◆ **WHAT IS NEEDED**
Only one portion of the data is to be written out: from the line bearing "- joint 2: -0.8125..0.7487" through the line bearing "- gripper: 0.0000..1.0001". Write it exactly as it appears.

◆ **RAW DATA**
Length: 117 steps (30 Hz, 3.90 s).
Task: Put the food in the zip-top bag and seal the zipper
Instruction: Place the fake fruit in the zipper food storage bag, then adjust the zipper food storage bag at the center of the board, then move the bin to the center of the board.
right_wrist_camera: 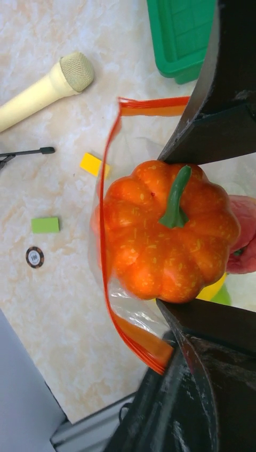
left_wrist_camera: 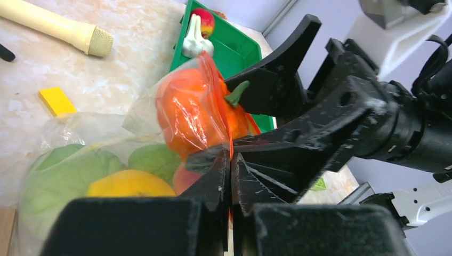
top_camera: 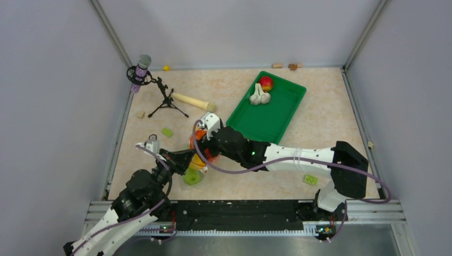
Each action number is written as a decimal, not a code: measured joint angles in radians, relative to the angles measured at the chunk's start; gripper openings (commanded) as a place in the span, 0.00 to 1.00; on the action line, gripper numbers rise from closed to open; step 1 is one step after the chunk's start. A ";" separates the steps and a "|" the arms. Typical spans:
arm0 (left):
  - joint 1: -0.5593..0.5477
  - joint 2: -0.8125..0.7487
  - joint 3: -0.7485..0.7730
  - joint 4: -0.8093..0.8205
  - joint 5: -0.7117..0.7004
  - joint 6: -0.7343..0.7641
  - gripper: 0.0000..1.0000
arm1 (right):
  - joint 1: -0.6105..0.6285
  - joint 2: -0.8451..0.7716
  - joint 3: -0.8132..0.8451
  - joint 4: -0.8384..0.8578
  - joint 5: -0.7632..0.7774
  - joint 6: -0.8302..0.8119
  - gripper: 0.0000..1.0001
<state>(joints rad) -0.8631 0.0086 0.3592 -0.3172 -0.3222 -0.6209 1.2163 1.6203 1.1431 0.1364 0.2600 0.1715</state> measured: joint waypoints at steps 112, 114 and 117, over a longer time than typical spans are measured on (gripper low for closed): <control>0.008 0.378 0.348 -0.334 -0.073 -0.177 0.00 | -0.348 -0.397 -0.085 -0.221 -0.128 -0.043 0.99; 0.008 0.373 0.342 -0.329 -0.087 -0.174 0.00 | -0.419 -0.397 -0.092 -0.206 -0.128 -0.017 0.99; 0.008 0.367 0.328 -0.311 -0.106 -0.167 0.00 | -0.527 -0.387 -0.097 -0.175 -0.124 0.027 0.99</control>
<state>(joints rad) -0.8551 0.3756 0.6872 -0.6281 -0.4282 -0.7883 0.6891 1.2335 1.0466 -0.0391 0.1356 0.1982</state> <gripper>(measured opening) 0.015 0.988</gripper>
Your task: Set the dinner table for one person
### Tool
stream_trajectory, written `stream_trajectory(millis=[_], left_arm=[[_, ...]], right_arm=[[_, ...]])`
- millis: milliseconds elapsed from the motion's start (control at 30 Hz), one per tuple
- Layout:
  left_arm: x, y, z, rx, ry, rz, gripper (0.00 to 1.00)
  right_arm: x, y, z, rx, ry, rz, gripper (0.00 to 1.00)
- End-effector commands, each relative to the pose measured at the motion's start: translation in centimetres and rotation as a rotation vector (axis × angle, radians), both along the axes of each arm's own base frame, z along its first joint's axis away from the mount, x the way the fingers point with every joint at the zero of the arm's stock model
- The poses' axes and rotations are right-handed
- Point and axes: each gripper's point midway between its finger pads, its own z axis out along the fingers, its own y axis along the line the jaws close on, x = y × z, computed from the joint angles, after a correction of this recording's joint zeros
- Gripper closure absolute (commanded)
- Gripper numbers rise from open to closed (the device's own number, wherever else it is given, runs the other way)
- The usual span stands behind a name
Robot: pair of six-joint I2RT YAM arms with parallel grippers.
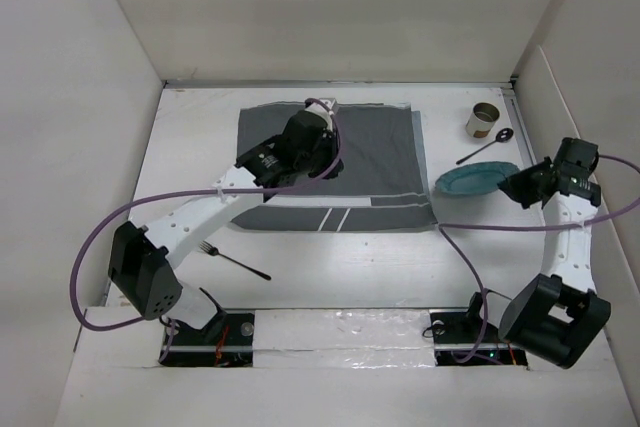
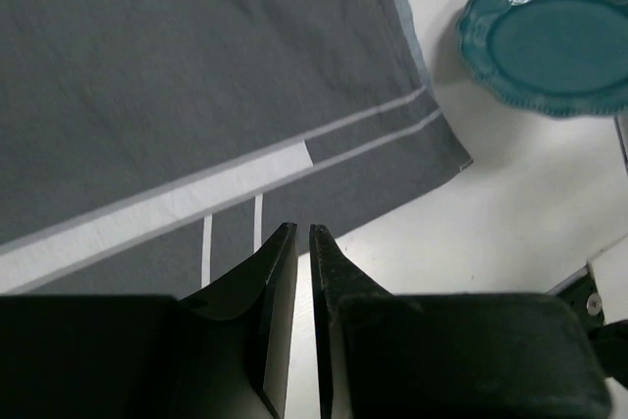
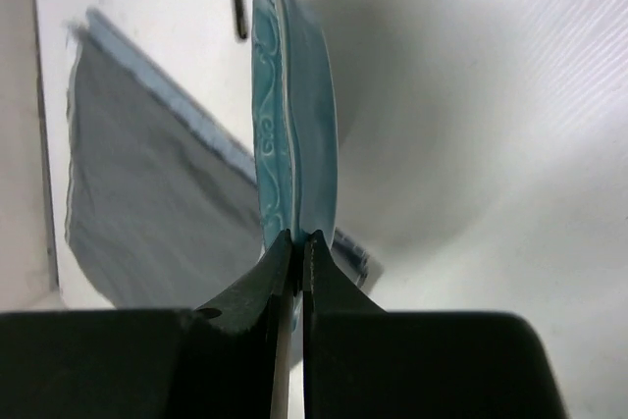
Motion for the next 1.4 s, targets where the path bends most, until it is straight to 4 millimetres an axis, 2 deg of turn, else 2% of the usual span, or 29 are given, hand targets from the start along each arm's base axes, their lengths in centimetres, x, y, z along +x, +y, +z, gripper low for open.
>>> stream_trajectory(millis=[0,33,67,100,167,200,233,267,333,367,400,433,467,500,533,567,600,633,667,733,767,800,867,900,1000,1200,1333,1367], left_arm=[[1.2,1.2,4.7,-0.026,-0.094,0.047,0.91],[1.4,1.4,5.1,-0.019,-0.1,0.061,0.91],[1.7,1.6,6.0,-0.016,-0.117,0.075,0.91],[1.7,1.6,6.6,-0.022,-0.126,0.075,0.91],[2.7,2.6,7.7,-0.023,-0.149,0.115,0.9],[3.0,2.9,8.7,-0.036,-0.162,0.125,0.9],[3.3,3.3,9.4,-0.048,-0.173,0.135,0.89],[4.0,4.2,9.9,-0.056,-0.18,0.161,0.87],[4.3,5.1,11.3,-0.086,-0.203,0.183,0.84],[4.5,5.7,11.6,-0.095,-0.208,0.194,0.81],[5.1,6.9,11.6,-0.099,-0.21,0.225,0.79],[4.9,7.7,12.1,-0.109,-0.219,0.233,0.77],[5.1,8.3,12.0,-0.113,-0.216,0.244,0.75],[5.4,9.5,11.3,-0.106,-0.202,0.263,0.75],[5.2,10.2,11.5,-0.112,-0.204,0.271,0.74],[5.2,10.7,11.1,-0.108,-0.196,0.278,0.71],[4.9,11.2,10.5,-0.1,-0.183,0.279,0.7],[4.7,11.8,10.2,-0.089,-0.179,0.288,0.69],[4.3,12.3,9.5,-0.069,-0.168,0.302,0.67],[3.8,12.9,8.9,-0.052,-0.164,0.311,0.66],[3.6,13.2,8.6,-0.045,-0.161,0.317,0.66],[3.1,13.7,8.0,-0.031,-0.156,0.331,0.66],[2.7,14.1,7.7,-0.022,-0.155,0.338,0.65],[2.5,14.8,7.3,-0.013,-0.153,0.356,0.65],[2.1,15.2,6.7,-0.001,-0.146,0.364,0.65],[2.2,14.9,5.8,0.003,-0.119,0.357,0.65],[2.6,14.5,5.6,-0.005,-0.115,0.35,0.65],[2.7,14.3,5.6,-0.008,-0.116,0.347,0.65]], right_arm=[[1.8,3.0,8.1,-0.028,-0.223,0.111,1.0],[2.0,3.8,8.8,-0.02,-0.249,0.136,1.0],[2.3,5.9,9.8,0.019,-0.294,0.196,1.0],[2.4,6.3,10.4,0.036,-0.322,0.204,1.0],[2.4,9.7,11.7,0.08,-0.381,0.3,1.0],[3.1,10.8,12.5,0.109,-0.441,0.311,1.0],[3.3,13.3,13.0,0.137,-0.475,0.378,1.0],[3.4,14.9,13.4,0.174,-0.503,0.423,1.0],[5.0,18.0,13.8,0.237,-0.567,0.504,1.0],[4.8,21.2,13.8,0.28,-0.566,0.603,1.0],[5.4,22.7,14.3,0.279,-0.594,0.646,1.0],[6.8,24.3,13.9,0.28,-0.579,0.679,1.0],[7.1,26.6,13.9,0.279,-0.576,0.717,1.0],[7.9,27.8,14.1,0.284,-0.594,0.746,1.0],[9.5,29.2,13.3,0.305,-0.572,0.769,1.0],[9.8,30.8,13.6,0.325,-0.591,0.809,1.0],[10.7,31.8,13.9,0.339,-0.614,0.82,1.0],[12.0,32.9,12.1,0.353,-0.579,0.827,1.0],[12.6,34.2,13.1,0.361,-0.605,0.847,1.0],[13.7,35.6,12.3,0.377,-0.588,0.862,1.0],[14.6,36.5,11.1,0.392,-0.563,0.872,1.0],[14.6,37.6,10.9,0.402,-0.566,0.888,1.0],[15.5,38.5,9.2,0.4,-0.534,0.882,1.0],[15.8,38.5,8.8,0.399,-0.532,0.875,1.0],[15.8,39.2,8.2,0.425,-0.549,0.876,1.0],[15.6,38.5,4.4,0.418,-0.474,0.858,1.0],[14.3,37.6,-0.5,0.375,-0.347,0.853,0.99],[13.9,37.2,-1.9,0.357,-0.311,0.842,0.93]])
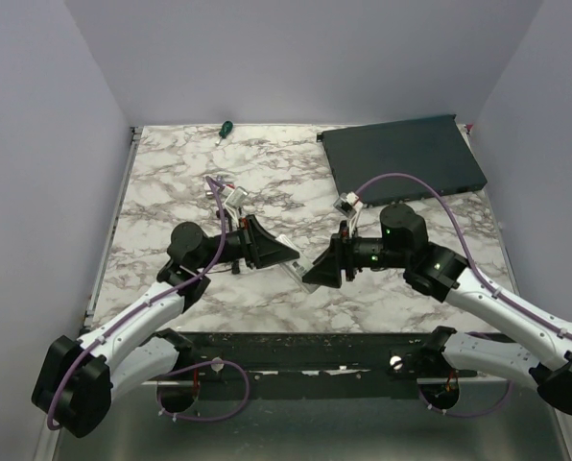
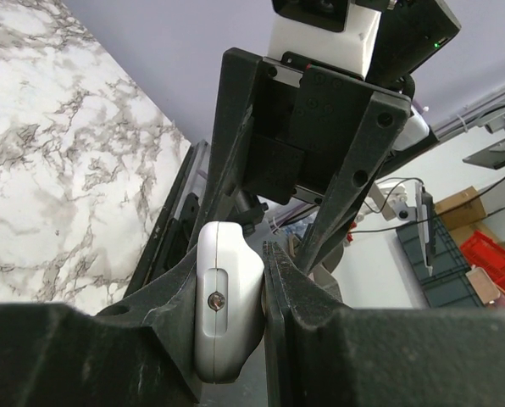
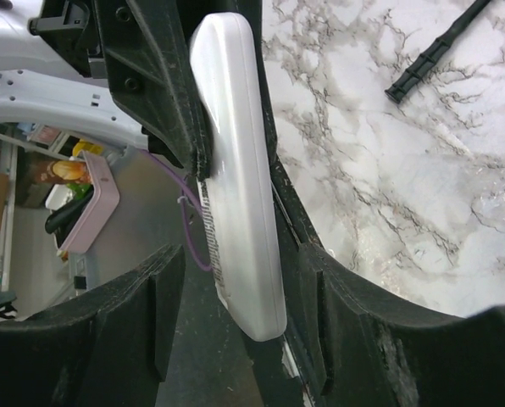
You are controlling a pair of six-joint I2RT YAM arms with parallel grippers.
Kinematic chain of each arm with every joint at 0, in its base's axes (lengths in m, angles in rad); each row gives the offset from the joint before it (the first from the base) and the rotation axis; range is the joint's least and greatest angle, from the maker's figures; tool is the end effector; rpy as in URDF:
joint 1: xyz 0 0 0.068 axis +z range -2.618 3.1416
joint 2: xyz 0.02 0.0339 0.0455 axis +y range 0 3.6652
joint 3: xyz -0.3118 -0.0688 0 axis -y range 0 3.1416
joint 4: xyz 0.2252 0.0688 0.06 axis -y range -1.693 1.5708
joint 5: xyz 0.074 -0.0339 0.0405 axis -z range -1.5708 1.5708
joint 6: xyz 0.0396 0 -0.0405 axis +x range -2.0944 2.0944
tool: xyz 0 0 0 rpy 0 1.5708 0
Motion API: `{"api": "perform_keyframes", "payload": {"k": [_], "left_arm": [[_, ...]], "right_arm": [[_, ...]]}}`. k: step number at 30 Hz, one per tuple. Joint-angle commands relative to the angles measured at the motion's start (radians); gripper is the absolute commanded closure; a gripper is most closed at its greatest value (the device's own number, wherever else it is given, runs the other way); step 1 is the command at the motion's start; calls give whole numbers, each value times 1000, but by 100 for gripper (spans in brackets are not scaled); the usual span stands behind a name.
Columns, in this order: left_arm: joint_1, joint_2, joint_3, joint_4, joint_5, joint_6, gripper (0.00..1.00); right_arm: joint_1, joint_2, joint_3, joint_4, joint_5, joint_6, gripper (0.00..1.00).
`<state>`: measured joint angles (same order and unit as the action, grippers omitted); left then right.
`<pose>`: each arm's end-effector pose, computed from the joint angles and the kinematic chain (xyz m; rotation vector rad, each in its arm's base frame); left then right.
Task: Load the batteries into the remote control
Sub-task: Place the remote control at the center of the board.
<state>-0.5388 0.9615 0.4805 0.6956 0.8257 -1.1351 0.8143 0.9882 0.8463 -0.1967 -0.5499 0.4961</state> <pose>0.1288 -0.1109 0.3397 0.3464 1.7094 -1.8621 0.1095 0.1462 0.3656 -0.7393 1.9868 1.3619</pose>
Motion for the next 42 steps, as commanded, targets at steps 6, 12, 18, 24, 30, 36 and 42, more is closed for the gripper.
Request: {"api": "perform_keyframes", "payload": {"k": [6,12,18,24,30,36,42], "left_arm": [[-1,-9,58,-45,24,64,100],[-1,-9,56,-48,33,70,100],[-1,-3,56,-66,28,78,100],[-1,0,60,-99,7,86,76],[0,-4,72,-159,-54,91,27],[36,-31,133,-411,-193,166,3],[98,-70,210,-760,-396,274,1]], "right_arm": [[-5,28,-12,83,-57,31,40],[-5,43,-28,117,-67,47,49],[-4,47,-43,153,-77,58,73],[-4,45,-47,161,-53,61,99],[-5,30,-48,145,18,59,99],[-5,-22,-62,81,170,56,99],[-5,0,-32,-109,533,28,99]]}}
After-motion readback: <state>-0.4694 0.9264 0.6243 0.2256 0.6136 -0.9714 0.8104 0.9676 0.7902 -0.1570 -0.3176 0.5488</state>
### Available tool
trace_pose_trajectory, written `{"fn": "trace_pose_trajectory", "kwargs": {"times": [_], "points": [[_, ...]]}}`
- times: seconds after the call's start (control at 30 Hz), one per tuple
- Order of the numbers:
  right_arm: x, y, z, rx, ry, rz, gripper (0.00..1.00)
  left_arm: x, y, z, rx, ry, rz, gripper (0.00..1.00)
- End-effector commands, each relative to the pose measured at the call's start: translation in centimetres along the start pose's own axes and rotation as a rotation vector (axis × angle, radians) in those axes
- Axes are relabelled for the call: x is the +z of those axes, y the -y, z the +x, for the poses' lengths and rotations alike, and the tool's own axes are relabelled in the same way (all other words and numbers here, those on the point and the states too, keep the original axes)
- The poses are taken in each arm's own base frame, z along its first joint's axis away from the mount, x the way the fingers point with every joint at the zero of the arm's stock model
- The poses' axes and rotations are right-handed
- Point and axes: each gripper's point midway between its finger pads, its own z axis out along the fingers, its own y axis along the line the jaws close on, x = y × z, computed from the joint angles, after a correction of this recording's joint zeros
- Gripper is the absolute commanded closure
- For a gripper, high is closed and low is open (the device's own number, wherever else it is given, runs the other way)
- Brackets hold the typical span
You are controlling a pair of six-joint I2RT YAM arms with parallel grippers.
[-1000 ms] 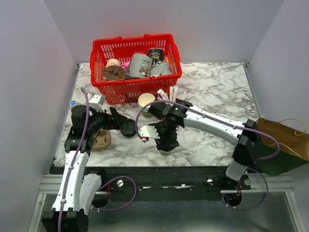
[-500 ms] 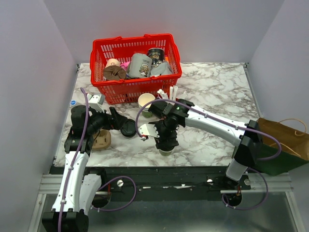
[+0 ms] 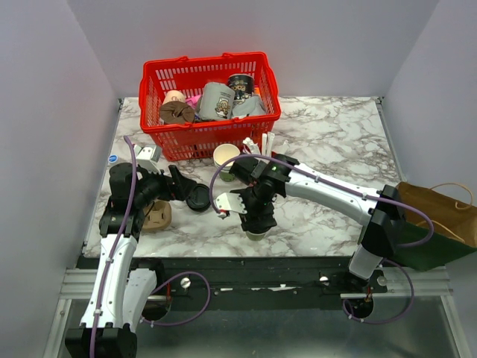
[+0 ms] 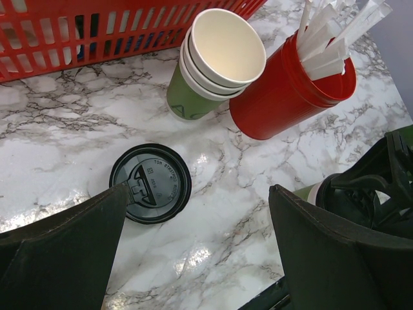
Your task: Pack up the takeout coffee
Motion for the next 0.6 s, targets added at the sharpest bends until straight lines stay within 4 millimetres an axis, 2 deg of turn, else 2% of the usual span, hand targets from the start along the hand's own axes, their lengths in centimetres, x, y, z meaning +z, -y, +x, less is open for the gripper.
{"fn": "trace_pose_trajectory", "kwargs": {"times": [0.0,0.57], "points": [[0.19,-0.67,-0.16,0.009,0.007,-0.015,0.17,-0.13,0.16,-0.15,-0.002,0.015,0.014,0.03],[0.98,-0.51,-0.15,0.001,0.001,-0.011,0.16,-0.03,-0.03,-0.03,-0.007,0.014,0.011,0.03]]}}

◆ **WRITTEN ANSWER**
  - joint 2: -0.8125..0.7487
  - joint 3: -0.7485..0.7730
  - joint 4: -0.8093..0.8205
  - joint 5: -0.7117..0.7004
  - joint 6: -0.7343..0.7641
  - gripper: 0.0000..1.0000
arm1 (right):
  - joint 1: -0.6105..0.6285
  - joint 2: -0.8451..0.7716
  - joint 3: -0.8132..0.8451
  - joint 4: -0.8384..0.8578
  - joint 5: -0.7632..0.7774
  - joint 6: -0.8302..0.8119
  - gripper: 0.0000..1.0001

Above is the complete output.